* _TASK TO CARRY OUT_
Starting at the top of the listing below, copy each line exactly, stopping after the line that contains "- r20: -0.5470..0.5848".

##########

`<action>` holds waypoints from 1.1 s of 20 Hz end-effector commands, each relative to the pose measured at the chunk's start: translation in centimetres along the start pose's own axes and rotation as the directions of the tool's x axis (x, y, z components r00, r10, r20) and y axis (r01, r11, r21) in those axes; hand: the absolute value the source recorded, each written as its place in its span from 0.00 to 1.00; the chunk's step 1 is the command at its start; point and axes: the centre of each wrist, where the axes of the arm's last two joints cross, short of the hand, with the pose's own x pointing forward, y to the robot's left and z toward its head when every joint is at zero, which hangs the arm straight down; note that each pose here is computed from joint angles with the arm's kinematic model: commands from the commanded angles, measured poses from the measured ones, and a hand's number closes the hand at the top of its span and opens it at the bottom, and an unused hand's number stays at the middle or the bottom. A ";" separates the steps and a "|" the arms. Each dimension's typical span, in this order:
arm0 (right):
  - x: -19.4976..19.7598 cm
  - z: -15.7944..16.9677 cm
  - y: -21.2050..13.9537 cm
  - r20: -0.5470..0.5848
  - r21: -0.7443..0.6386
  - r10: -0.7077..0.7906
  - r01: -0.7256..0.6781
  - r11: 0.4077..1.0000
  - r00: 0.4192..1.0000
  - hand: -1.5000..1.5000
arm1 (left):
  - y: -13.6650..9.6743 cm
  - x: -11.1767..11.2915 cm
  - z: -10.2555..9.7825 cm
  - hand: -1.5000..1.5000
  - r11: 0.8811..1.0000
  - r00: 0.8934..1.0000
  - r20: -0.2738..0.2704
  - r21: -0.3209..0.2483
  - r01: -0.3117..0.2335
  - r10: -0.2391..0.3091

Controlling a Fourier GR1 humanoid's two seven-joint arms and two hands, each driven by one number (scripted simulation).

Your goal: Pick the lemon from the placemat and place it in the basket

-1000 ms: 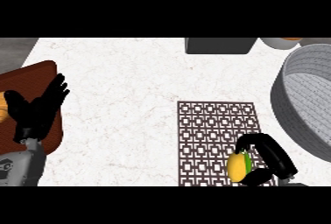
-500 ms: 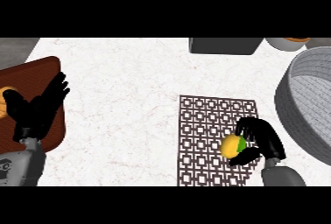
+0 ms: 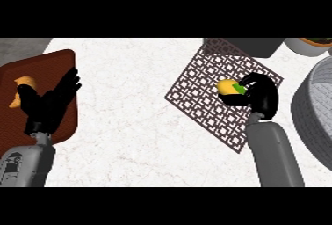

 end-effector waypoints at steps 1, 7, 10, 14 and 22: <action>8.0 -0.3 0.2 0.057 -0.221 -0.134 0.143 0.965 0.989 1.00 | -0.8 0.5 -0.6 0.50 1.000 1.000 0.007 -0.019 -0.001 0.001; 15.7 -0.5 0.9 0.037 -0.421 -0.088 0.095 0.902 0.995 1.00 | 0.0 -0.2 -0.6 0.50 1.000 1.000 -0.006 0.025 0.010 -0.009; 19.1 -0.2 0.9 -0.005 -0.479 -0.067 0.056 0.876 0.998 1.00 | 0.2 -0.1 -0.8 0.50 1.000 1.000 -0.006 0.028 0.004 -0.003; 22.1 -0.6 0.2 -0.064 -0.533 -0.020 -0.018 0.846 0.998 1.00 | 1.0 -2.6 0.1 0.50 0.999 1.000 -0.027 0.044 0.006 -0.005; 23.7 -5.2 -5.4 -0.124 -0.628 0.009 -0.086 0.774 0.992 1.00 | 1.4 -1.3 -0.1 0.50 0.998 1.000 -0.016 0.055 0.010 -0.009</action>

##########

* _RESULT OF THE TASK_
`<action>` holds waypoints from 1.1 s of 20 Hz end-effector commands, each relative to the pose measured at the chunk's start: translation in centimetres along the start pose's own axes and rotation as the directions of the tool's x axis (x, y, z components r00, r10, r20) and y axis (r01, r11, r21) in those axes; hand: the absolute value the source recorded, each written as its place in its span from 0.00 to 1.00; the chunk's step 1 is the command at its start; point and axes: the centre of each wrist, where the axes of the arm's last two joints cross, short of the hand, with the pose's own x pointing forward, y to the robot's left and z toward its head when every joint is at zero, which hangs the arm straight down; note that each pose here is computed from joint angles with the arm's kinematic model: commands from the commanded angles, measured poses from the measured ones, and a hand's number closes the hand at the top of its span and opens it at the bottom, and an unused hand's number stays at the middle or the bottom. A ";" separates the steps and a "|" the arms. Each dimension's typical span, in this order:
arm0 (right):
  - x: -19.4976..19.7598 cm
  - z: -15.7944..16.9677 cm
  - y: -21.2050..13.9537 cm
  - r20: -0.5470..0.5848

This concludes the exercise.